S3 Files First Impressions

s3 files was surprisingly easy to get setup - take an exisitng bucket enable fs in the UI and mount it (not much sg or policy setup headache required), a big upside is for local dev we can just have our scripts write and read from a directory, and it just works in the cloud as well (but via s3 buckets mounted behind the scenes).
$ yum -y install amazon-efs-utils
$ mount.efs --version
/usr/sbin/mount.efs Version: 3.0.0
$ sudo mount -t s3files fs-0fe... /mnt/s3files
$ cd /mnt/s3files/
$ ls
dataset1 dataset2
If you're hitting mount error: /mnt/s3files: unknown filesystem type 's3files'
Ensure you're running amazon-efs-utils 3.x not 2.x or lower.
$ mount.efs --version
/usr/sbin/mount.efs Version: 3.0.0
If not:
sudo yum -y upgrade amazon-efs-utils
It really is clear it is borrowing a lot of patterns from EFS (mount targets appraoch, perf on small files isn't ideal). It seems to crash on git clone (which is probably not the intended use case):
$ time git clone git@github.com:.../...git
Cloning into ...
remote: Enumerating objects: 427502, done.
remote: Counting objects: 100% (8417/8417), done.
remote: Compressing objects: 100% (727/727), done.
fatal: write error: Bad file descriptor 328.91 MiB | 53.64 MiB/s
fatal: fetch-pack: invalid index-pack output
real 0m11.558s
user 0m0.062s
sys 0m0.762s
Let's try it again (normally it takes 1m 30s on local fs):
$ time git clone git@github.com:.../...git
Cloning into ...
remote: Enumerating objects: 427502, done.

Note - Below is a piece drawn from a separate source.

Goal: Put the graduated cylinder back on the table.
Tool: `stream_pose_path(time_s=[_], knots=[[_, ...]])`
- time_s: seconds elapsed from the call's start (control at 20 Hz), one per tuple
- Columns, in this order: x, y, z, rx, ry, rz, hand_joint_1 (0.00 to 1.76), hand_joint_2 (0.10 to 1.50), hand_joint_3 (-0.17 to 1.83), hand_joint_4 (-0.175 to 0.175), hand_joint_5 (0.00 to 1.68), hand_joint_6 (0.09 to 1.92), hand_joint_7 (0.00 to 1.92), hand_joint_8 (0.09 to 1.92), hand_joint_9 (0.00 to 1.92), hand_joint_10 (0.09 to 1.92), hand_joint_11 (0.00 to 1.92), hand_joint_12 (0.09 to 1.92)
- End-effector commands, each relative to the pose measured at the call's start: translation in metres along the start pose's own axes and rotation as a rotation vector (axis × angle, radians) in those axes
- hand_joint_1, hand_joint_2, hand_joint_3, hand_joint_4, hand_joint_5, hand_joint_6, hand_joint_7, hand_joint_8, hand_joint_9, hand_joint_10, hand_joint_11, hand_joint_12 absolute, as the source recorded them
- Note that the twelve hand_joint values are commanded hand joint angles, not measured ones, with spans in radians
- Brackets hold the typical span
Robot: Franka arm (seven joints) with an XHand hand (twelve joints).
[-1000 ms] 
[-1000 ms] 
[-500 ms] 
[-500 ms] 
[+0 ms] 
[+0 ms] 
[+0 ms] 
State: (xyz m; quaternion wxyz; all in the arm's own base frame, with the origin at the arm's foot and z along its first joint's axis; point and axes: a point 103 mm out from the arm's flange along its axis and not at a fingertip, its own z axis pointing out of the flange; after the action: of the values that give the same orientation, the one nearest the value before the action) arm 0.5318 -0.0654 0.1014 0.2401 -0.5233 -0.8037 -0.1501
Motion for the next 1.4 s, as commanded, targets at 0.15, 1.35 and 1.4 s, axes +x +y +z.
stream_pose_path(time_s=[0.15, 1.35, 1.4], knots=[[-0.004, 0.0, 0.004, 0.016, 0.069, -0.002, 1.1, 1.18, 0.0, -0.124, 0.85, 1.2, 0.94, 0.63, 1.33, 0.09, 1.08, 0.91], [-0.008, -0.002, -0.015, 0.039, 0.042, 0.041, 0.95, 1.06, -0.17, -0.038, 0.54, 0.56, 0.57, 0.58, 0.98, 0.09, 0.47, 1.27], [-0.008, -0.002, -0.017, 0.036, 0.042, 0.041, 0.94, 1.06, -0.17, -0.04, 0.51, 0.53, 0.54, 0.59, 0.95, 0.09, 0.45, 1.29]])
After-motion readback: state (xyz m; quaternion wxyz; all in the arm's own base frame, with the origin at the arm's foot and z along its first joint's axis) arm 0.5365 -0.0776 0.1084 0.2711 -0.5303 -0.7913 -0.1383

remote: Counting objects: 100% (8417/8417), done.
remote: Compressing objects: 100% (727/727), done.
remote: Total 427502 (delta 8070), reused 7736 (delta 7686), pack-reused 419085 (from 3)
Receiving objects: 100% (427502/427502), 1.39 GiB | 41.67 MiB/s, done.
Resolving deltas: 100% (320952/320952), done.
Updating files: 100% (24652/24652), done.
real 7m28.162s
user 1m18.650s
sys 0m16.642s
The audience for ETL/Parquet data modeling clearly benefits and it is not intended for something like git code sandboxes.
The biggest win is dev/live parity through a filesystem interface. You don't need to clutter your code with S3 library PUTS and GETS when you can just assume everything will be mounted on the filesystem whether running locally or remotely.